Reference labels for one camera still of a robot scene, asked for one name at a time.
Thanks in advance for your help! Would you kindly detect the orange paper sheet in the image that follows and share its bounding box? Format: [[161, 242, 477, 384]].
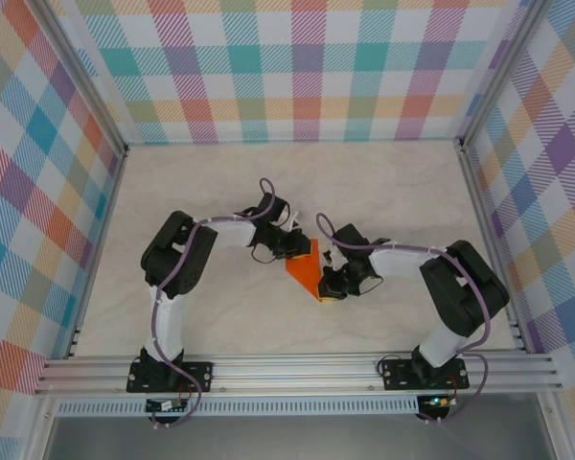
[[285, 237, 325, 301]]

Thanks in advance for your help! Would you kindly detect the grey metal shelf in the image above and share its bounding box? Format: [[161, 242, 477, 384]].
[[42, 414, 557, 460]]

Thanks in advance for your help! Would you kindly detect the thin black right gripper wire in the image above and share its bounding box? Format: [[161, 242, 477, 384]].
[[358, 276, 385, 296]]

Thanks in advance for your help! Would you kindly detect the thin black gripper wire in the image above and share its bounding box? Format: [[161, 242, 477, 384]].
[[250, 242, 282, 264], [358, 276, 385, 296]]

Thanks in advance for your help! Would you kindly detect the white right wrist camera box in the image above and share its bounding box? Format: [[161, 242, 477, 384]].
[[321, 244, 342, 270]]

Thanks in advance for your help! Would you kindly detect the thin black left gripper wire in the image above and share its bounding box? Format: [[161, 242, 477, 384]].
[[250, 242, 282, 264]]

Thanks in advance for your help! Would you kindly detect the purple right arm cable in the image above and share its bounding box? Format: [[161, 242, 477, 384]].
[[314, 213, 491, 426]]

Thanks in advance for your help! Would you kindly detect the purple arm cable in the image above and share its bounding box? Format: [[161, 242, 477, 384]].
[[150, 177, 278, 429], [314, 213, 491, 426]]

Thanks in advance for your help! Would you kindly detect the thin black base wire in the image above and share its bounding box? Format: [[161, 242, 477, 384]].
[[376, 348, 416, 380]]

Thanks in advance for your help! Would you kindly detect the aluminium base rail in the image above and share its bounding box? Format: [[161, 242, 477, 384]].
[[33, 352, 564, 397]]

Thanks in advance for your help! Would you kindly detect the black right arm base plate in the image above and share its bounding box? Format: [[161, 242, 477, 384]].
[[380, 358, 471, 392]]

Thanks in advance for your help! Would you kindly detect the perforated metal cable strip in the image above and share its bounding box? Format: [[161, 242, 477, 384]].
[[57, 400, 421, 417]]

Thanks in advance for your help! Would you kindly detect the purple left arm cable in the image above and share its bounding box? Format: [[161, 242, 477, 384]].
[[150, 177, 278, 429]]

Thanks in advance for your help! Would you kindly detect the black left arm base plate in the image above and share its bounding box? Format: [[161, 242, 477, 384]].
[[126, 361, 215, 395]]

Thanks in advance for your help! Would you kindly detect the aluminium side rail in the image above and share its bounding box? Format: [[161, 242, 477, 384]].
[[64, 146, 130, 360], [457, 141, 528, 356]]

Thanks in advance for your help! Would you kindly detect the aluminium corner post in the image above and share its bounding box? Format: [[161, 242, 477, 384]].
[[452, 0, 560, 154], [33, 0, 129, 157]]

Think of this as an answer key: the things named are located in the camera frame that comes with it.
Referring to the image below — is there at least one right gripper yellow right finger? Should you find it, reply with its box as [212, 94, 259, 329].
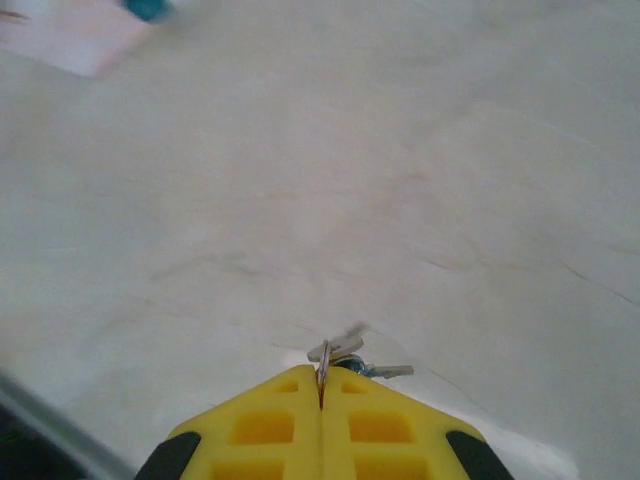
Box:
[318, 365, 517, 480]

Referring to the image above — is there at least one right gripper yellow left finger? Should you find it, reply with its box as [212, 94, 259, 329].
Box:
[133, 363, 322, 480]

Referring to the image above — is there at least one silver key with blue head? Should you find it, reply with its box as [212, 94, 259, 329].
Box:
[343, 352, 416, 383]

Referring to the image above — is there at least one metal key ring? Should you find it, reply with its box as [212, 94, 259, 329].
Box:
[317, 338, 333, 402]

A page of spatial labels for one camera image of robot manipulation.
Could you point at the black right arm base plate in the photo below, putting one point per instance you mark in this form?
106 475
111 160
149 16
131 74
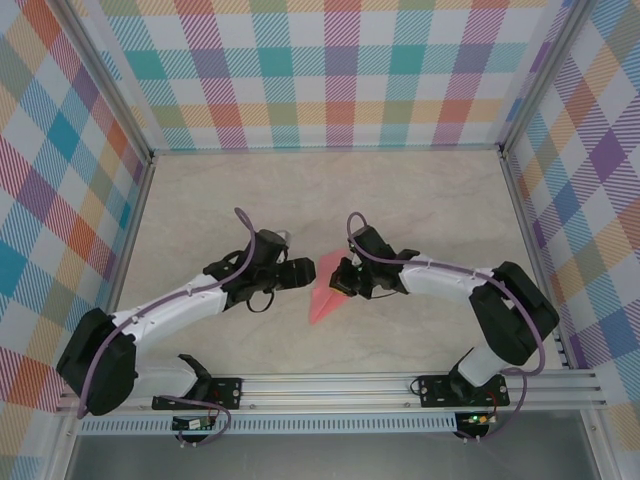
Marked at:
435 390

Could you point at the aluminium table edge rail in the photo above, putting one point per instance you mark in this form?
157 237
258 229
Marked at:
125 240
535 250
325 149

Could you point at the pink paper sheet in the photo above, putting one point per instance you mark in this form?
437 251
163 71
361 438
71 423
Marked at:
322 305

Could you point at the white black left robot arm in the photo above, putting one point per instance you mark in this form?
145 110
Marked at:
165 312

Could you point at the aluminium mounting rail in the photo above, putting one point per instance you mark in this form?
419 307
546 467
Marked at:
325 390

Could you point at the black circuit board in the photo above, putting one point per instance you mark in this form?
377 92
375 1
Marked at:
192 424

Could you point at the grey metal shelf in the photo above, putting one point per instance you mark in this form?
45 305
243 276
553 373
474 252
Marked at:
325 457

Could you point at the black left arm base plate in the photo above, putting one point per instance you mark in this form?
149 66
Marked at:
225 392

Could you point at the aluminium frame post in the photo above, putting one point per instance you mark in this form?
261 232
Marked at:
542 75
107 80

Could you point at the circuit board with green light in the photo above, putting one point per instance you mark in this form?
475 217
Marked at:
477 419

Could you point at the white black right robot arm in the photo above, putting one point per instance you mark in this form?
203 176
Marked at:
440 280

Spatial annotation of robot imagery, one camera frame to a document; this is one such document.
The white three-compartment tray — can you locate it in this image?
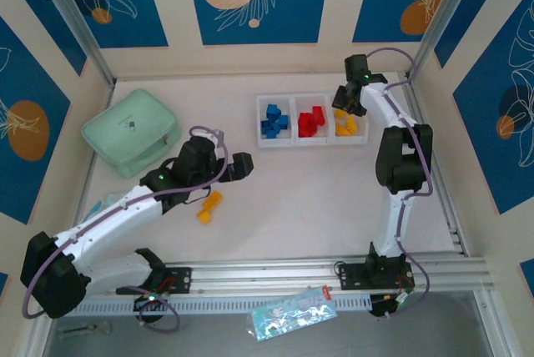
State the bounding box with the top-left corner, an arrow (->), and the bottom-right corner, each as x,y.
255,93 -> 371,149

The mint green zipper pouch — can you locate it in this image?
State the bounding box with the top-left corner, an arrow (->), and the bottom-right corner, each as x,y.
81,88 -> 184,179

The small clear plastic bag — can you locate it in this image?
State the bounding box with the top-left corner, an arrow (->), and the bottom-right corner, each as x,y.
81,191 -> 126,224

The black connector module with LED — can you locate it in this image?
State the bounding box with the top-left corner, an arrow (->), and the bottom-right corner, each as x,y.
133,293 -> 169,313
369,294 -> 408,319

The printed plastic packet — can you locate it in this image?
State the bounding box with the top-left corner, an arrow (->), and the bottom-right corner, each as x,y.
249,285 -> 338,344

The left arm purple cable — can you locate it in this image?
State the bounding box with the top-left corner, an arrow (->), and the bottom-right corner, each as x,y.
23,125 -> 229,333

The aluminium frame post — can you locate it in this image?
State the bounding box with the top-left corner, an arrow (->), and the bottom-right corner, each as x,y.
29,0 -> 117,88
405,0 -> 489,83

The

...

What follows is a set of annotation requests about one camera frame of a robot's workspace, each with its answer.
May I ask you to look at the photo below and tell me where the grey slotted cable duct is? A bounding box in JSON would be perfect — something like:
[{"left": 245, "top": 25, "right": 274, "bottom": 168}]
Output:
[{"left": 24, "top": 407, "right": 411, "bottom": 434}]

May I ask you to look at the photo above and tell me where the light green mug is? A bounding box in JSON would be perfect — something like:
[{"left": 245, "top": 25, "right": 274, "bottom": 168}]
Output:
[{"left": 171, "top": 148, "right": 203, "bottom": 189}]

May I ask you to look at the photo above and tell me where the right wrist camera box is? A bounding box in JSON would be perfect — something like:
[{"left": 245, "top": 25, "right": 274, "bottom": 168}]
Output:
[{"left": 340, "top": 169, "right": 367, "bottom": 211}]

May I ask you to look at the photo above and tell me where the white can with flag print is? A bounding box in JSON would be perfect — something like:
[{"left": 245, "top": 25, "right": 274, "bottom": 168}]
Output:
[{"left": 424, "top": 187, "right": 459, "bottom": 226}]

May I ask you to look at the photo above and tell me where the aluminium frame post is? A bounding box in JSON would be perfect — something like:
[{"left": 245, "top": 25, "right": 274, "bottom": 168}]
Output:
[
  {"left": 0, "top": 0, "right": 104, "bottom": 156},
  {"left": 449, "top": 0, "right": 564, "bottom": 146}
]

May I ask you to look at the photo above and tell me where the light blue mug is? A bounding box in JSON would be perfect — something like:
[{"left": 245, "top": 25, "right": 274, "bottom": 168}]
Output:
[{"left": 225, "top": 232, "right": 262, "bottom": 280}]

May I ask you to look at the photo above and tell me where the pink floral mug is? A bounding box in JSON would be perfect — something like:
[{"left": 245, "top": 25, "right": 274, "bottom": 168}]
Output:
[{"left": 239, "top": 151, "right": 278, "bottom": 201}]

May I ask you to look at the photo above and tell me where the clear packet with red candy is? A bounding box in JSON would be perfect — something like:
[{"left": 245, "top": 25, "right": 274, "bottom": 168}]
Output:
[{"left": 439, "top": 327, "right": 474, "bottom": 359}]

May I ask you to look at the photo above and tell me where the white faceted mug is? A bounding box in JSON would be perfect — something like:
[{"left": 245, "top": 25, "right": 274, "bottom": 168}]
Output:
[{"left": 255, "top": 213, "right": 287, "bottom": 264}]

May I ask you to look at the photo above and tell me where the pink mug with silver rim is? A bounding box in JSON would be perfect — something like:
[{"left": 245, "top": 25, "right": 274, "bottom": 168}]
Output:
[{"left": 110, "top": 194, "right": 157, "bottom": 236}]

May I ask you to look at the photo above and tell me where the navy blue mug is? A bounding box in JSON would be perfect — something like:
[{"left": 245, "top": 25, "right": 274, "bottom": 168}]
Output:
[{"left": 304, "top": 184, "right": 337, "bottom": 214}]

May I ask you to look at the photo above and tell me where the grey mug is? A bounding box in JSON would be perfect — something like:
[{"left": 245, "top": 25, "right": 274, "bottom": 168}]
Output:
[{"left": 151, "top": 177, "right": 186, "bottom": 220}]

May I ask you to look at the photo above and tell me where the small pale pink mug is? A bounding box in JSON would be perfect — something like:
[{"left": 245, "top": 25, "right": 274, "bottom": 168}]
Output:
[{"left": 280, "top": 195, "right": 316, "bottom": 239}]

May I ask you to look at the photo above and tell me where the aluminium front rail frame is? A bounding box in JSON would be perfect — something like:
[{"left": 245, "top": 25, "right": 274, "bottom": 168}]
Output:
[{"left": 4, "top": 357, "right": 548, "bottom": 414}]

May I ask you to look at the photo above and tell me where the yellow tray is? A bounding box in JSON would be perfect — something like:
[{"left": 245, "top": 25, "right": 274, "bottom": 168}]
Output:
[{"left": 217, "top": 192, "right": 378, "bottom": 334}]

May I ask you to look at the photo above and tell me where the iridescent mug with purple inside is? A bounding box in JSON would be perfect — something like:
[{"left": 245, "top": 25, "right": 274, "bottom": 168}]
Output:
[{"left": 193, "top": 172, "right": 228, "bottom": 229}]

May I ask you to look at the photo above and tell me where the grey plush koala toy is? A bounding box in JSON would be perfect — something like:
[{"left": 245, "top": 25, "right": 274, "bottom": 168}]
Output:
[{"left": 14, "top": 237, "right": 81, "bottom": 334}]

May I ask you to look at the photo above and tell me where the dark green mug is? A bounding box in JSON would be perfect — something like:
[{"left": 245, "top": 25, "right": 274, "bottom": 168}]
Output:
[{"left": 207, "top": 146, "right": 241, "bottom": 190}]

• Try it:
Look through the listing above and copy each line with the word "tray" in it.

• Reply:
The white three-compartment tray — can you locate it in this image?
May I ask you to look at the photo above and tell me where the yellow tray is? A bounding box in JSON would be perfect — something like:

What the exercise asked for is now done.